Turning to China, Hegseth warned the CCP is preparing to use military force to change the regional balance, especially against Taiwan. He said an invasion would have devastating global consequences. While the U.S. does not seek war, it will not allow allies to be intimidated, and if deterrence fails, America is prepared to fight and win decisively.
To strengthen deterrence, the U.S. is improving forward deployments, helping allies build defense capabilities, and reinforcing defense industrial bases. Hegseth closed by urging urgency, declaring that “those who long for peace must prepare for war,” and calling partners to act now alongside the U.S.
Trump’s first-term “Free and Open Indo-Pacific” strategy framed U.S.-China competition as a struggle between freedom and authoritarianism. In contrast, Secretary of War Pete Hegseth’s May 2025 Shangri-La Dialogue speech signaled a turn from ideology to warfighting.
The Trump 2.0 administration now prioritizes national interests, sovereignty, and commercial security, relying on bilateral, transactional relationships over multilateral frameworks. This shift is reflected in force posture and training that emphasize combat readiness and hard power projection, with long-range systems such as HIMARS, NMESIS, and Typhon deployed more densely alongside expanded amphibious and island-control exercises.
Exercise Balikatan, a U.S.-led joint naval drill, has long been the cornerstone of U.S.-Philippines military relations. Under President Trump, it underwent a dramatic transformation. In 2017, during his first term, the drills were smaller and centered on humanitarian assistance, disaster relief, and logistics, with limited combat training.
By 2025, Balikatan had become the largest in its history, involving over 14,000 U.S. and Philippine personnel alongside hundreds from Japan and Australia. The exercise shifted from “risk prevention” to direct deterrence, featuring live-fire drills in Palawan, the deployment of HIMARS and NMESIS systems, amphibious operations, and island defense scenarios.
International participation expanded as well, with observers from four European nations, Netherlands, Czech Republic, Lithuania, and Poland, joining 15 other countries including India, Indonesia, the UK, France, and South Korea. Balikatan now functions not only as bilateral training but as a multilateral demonstration of deterrence against China’s growing assertiveness.
Strategically, Balikatan 2025 signaled a decisive turn toward combat readiness. Scenarios simulated full-scale battles facing Taiwan and the South China Sea, while a major maritime strike off Zambales drew attendance from President Ferdinand Marcos Jr. These drills reflect the Trump administration’s shift from symbolic presence to a doctrine of peace through strength, demonstrating readiness to fight in order to prevent conflict.
A revised Indo-Pacific strategy document, expected in early 2026, is likely to formalize this approach, prioritizing military deterrence, bilateral partnerships, and greater burden-sharing by allies, while reducing soft power initiatives and foreign aid.

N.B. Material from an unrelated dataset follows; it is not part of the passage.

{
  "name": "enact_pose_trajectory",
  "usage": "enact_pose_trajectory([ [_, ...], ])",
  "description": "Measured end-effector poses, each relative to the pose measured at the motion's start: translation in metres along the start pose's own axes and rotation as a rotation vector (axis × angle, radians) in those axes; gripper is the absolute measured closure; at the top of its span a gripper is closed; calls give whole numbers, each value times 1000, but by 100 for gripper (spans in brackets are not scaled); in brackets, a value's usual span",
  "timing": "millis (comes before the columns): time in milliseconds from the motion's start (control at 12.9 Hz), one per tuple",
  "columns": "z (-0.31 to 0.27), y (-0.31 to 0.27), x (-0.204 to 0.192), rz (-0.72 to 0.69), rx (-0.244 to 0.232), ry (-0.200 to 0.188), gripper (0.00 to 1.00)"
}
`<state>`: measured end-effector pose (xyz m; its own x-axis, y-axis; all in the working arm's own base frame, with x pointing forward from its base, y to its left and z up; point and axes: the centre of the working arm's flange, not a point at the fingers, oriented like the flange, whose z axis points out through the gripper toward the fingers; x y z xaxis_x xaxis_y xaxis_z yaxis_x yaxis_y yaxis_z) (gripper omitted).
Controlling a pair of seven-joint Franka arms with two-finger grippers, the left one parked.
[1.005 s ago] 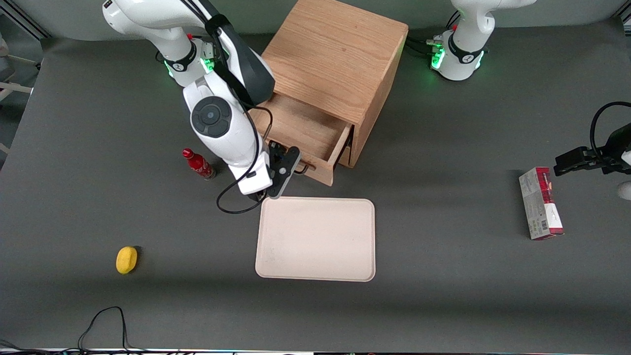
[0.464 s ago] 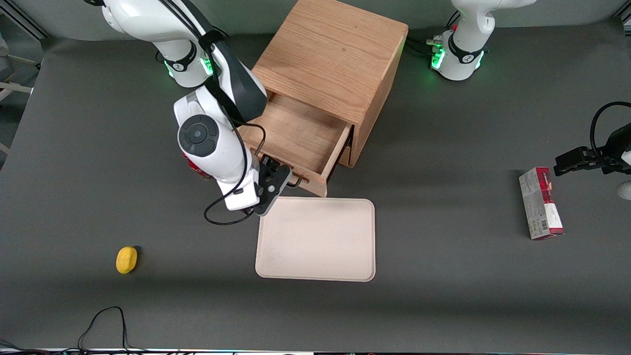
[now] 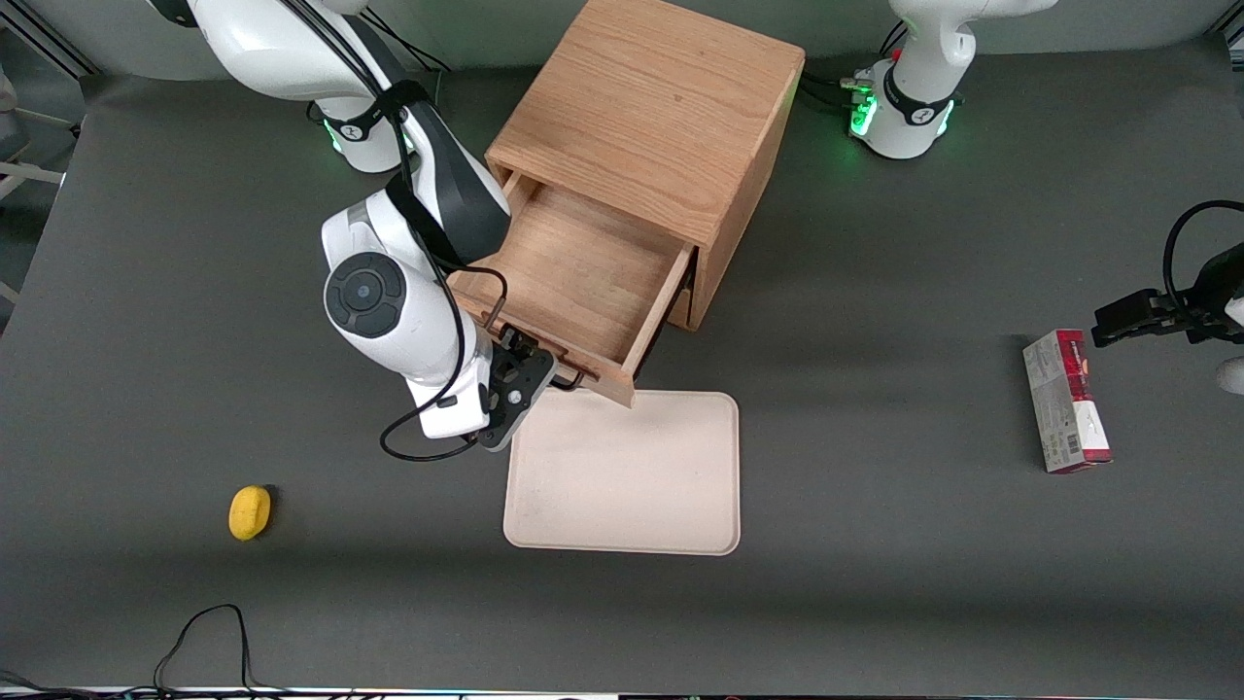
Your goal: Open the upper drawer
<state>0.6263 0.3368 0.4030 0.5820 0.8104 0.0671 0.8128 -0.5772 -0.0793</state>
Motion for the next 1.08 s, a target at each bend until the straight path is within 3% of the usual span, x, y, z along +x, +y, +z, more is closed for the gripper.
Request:
enact_pose_trajectory([
  [1082, 5, 53, -14, 72, -13, -2, 0],
])
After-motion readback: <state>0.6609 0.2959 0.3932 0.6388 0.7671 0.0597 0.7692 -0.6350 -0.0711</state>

The overall trajectory marks a fundamental shift toward a more militarized, transactional model of engagement, unprecedented defense spending paired with reduced reliance on diplomatic and economic tools. The Trump administration has made clear that the best deterrent against war with China is a demonstration of power and a revived “warrior ethos,” not participation in multilateral aid or trade agreements.